The sound of someone falling onto the floor pulled me from my thoughts and I climbed off my bed, leaving my room quickly. It was about five o'clock in the afternoon and I knew that Darren was most likely home. Being that I don't smell anything cooking, I don't think that my mom made anything. Darren's probably high which could only mean one thing.

"Really? All I ask is that dinner is ready when I get home and you can't even get that straight." Darren said, his deep voice even deeper due to the marijuana. My eyes burned a little bit as I walked into the kitchen. My mom sat on the floor, tears on her face. She may not be my mother but I still love her and I don't want to see her get hit.

"Louis, get out of here." My mom said.

"Mo-" I tried, but was easily interrupted.  

"Louis!"

I stared at her for a few seconds before shaking my head and leaving the room. I didn't know what to do. I wanted to call the cops but she'd never forgive me. Besides, she's got enough drugs in her system that she'd get locked up too. I couldn't do that to her. She's not my mom, but I do love her. I hate it though.

As soon as I got into my room I closed and locked the door, sitting on my bed soon after. Lying back, I let out a sigh and let my thoughts wander to the one person that was the only light in my dark life. Harry.

Oh, Harry. It scares me how much I like him. His smile, his eyes. Everything about him I like. I can't wait until we get to Skype or FaceTime. I'll finally be able to hear his voice and his laugh. I cannot wait. I'm feeling giddy just thinking about it. I really can't wait. I'll be able to actually talk to him. It won't be over text messages or anything like that. It will be me talking to him. Actually talking to him.
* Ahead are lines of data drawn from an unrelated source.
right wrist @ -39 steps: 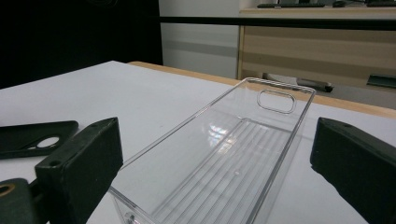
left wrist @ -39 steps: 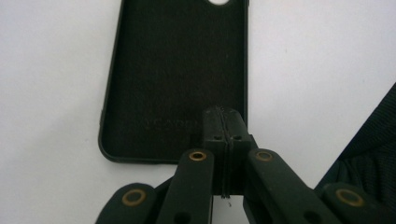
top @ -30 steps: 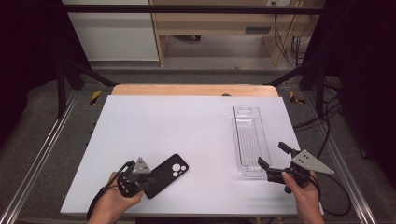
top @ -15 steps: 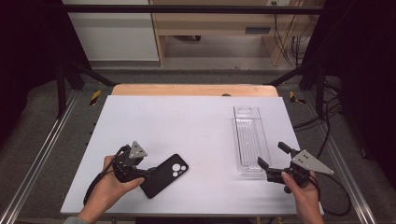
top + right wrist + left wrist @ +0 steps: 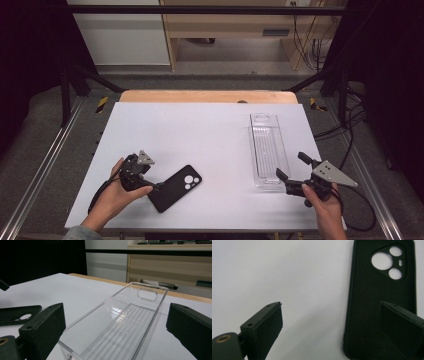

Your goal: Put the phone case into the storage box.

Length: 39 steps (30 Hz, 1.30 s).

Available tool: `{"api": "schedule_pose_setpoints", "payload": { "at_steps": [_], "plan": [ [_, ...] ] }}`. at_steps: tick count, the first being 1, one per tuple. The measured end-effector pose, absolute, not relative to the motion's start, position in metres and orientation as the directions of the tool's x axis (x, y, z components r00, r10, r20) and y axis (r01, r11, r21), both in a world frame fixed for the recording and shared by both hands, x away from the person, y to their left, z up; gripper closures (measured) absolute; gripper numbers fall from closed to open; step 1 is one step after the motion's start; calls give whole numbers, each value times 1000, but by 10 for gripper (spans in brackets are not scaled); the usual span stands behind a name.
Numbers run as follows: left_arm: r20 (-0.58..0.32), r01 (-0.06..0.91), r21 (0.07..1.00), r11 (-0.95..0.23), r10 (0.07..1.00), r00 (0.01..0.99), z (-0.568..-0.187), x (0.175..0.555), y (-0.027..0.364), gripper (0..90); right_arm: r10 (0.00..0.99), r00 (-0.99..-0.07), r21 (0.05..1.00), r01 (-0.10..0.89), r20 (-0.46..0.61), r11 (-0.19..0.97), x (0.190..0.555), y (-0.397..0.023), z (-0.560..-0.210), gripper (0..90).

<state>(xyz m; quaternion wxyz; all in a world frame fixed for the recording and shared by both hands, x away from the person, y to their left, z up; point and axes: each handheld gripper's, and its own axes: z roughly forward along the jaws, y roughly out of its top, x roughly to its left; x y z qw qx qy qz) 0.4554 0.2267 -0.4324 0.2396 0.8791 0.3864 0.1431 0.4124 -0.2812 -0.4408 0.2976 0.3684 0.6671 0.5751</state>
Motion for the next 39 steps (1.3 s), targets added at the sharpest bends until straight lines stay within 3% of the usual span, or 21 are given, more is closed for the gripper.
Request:
{"api": "schedule_pose_setpoints", "payload": {
  "at_steps": [5, 9, 17, 27, 39],
  "plan": [
    [49, 613, 509, -604, 732, 680, -436, 455, 226, 107, 833, -552, 987, 150, 29, 65, 413, -281, -441, 27],
    [36, 616, 475, -628, 713, 700, -439, 455, 223, 258, 833, -553, 987, 150, 29, 65, 413, -281, -441, 28],
    [-6, 629, 429, -648, 695, 719, -443, 455, 219, 664, 833, -552, 986, 151, 31, 64, 413, -281, -441, 29],
    [-35, 631, 412, -658, 680, 732, -446, 457, 216, 821, 833, -552, 987, 150, 29, 65, 413, -282, -441, 30],
    [-20, 618, 435, -654, 679, 733, -450, 455, 218, 879, 832, -554, 986, 151, 30, 64, 413, -282, -441, 30]
  ]
}}
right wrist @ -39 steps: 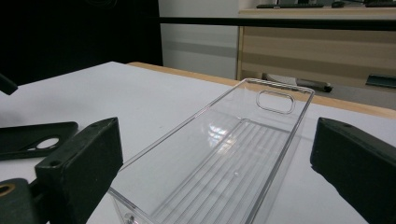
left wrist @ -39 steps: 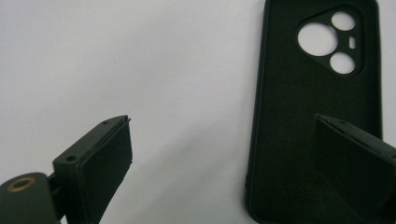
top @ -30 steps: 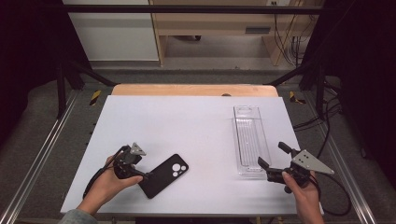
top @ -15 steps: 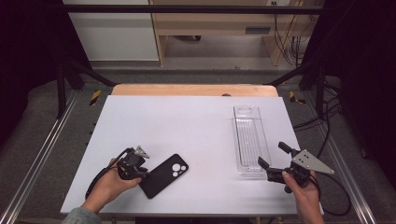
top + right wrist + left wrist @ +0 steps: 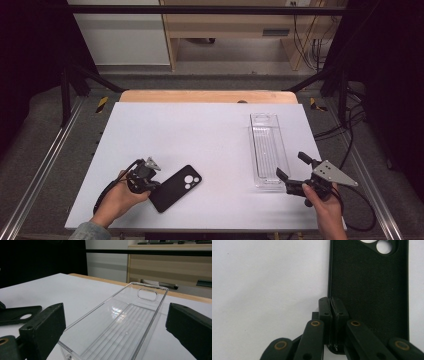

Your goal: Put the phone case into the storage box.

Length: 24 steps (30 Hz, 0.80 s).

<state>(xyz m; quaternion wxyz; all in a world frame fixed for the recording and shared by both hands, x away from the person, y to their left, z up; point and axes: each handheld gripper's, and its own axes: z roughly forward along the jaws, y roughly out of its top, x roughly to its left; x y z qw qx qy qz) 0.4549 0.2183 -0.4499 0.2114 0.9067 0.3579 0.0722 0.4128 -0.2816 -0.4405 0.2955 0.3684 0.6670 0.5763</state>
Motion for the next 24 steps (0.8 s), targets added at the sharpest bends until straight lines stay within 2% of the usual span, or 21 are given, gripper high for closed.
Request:
{"api": "schedule_pose_setpoints", "payload": {
  "at_steps": [4, 9, 14, 17, 24],
  "plan": [
    [-4, 620, 468, -630, 699, 715, -449, 451, 221, 882, 833, -553, 987, 150, 32, 61, 412, -282, -440, 30],
    [10, 606, 570, -555, 742, 670, -443, 445, 221, 882, 828, -559, 988, 146, 38, 53, 409, -278, -437, 27],
    [76, 556, 666, -497, 787, 612, -434, 441, 210, 881, 828, -557, 987, 160, 63, 33, 404, -264, -431, 18],
    [77, 519, 737, -433, 817, 572, -427, 439, 203, 882, 830, -551, 986, 168, 85, 11, 403, -256, -428, 18],
    [117, 434, 817, -379, 846, 519, -428, 433, 187, 882, 845, -524, 983, 183, 110, -14, 402, -238, -424, 29]
  ]
}}
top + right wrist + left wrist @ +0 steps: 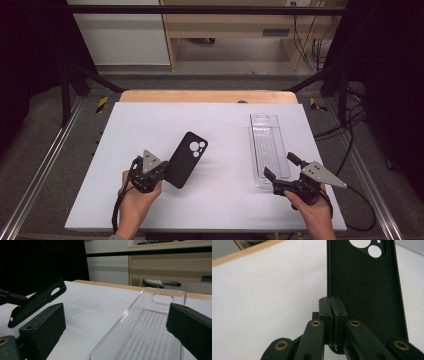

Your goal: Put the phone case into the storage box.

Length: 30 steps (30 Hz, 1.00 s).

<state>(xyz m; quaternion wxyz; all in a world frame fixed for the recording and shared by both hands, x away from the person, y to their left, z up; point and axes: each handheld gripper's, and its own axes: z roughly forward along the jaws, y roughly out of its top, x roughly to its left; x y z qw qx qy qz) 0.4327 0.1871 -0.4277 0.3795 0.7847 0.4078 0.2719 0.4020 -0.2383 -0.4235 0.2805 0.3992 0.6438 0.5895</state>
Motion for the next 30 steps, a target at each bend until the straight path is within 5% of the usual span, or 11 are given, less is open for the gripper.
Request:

It's funny. I never thought of myself as gay. Hell, I still don't really find guys attractive. But with Harry it's completely different. With Harry I feel things I never have. I get nervous just thinking about messaging Harry. I loved every second of it. I loved thinking of him.

I kept picturing him in little scenarios. Date nights would be so much fun with him. We would both get all dressed up and go out to dinner. We'd get something that we both love and have so much fun doing it. I would hold his hand across the table and we'd give each other pecks on the cheeks.